Religion & Liberty Online

Workplace Surveillance: Legal and Moral Concerns

SurveillanceAs surveillance technology continues to cost less, we live in a world in which our activities are being increasingly monitored. And it’s not just the NSA doing it–even employers are utilizing surveillance technology in the workplace. The basis for this surveillance has been to catch employees abusing work time (e.g. scrolling through Facebook posts), to protect against sexual harassment and discrimination lawsuits, and to discover if any company secrets are being leaked. It also helps deter workers from breaking the rules if they know they are being watched. Workplace surveillance is something that all employers will have to carefully consider. Take Ryan Tate, for example, the CEO of a Christian publishing firm who fired 25 employees over an anonymous email. In a recording of a business meeting that was leaked, Tate can be heard threatening to use electronic records to discover those involved.

Could employers, even Christian ones, be going too far in some cases? What happens if your employer discovers personal information that doesn’t have anything to do with work? And is this surveillance even legal, or is it an invasion of privacy rights?

Employers are allowed to monitor the equipment they provide, so your work computer or the cellphone supplied by your company are fair game. Even your personal email is subject to scrutiny if you are accessing it through your workplace network. From Justia.com:

Because employers compensate employees to perform their jobs, courts traditionally have granted employers a wide latitude to monitor their employees’ work performance and productivity provided that such monitoring does not violate an employee’s reasonable expectation of privacy. Courts usually act deferentially even when employers engage in electronic surveillance, such as by monitoring phone lines, e-mail accounts and Internet access, when the employer has disclosed its monitoring policy to its employees, thereby diminishing any reasonable expectation of privacy in those areas.

78 percent of all companies monitor their employees’ work through the use of network packet sniffers, computer log files, desktop monitoring programs, security cameras, and even wiretapped phones, as long as the content is work-related (though your communication may be monitored for some period before it can be determined “work related” or not). The Electronic Communications Privacy Act (ECPA) has helped to establish the legality of these practices. It allows for the collection of “stored communication” while prohibiting the collection of electronic information that is “in transit”. So an email cannot be collected while travelling from sender to receiver, but can be accessed as soon as it is stored on either person’s computer.
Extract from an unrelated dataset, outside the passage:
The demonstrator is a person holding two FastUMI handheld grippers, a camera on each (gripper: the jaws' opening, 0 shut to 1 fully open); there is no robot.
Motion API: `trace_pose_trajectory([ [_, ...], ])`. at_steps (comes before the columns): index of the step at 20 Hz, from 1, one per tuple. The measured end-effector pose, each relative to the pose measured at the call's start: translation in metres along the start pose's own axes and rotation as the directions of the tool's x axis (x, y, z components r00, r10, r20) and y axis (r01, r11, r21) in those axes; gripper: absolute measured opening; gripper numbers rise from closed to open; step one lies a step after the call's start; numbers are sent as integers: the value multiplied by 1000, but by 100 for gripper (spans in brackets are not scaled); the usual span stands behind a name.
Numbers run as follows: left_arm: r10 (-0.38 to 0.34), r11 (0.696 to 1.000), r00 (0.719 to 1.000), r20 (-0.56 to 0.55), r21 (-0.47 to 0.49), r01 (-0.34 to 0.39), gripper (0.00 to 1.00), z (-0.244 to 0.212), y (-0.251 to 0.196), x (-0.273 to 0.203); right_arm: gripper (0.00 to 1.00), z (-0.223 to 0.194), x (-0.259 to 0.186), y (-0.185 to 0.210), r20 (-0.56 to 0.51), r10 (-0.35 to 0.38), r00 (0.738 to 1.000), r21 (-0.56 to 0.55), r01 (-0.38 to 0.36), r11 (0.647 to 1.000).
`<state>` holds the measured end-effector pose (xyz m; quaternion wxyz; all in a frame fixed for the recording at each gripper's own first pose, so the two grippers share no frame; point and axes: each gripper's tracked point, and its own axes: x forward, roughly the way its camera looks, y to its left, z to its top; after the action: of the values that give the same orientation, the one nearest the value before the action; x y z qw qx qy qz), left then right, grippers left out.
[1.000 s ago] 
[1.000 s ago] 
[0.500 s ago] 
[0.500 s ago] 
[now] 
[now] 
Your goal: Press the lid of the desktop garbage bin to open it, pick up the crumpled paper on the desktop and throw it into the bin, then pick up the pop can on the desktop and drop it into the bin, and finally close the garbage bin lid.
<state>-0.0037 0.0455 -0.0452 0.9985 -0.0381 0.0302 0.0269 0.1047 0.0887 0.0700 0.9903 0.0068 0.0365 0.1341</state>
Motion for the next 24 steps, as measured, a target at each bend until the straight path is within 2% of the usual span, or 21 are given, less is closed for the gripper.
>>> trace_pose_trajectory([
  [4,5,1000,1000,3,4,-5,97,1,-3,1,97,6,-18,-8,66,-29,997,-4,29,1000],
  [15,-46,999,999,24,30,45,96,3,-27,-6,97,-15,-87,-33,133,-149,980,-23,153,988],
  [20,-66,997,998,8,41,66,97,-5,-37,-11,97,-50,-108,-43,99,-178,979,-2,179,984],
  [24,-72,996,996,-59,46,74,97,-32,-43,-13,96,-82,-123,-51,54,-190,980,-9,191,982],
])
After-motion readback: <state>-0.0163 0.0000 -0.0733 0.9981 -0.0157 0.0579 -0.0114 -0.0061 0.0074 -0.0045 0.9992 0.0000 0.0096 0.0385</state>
Kevin Bonsor of HowStuffWorks argues that these electronic communication laws contradict traditional mail laws:

If the U.S. Postal Service worked this way, no one would be allowed to open your mail as long as it were being carried to your mailbox; but the second it is placed in the mailbox and stops moving, your neighbors would be free to come over, open and read your mail. This, of course, is not how laws regarding the postal system work. It is illegal to tamper with someone else’s mail.

Many employers also include rights to surveil employees in work contracts. A few have even tried requiring employees to hand over their social media passwords, though some states have taken action against this. Also, you may be unaware that you are being monitored by your employer unless your state requires them to inform you of it, but at least there are ways to find out for yourself.

The controversy of workplace surveillance doesn’t end with the legality of it. Moral considerations also come into play. For example, while monitoring employees can increase their productivity  and conformity to the rules, does it undermine worker morale and the dignity of work? One study found that “employees who had their performance electronically monitored perceived their working conditions as more stressful, and reported higher levels of job boredom, psychological tension, anxiety, depression, anger, health complaints and fatigue”. It may also be that too much monitoring damages employer-employee relationships. Surveillance is often an easier way of making sure employees follow the rules, rather than taking the time to lead and invest in a team that operates on trust and wants to follow them.

To engage more with the moral implications of surveillance, check out Emrys Westacott’s article for Philosophy Now. He does a great job of exploring surveillance through a philosophical lens, from the idea of “God installing security cameras in the Garden of Eden” to the teachings of Hobbes and Kant, and concludes:

The upshot of these reflections is that the relation between surveillance and moral edification is complicated. In some contexts, surveillance helps keep us on track and thereby reinforces good habits that become second nature. In other contexts, it can hinder moral development by steering us away from obscuring the saintly ideal of genuinely disinterested action. And that ideal is worth keeping alive.

 

Chris Conrad

Chris Conrad is a summer intern at the Acton Institute. He is a recent graduate of Spring Arbor University and will soon begin a program in International Relations at Syracuse University.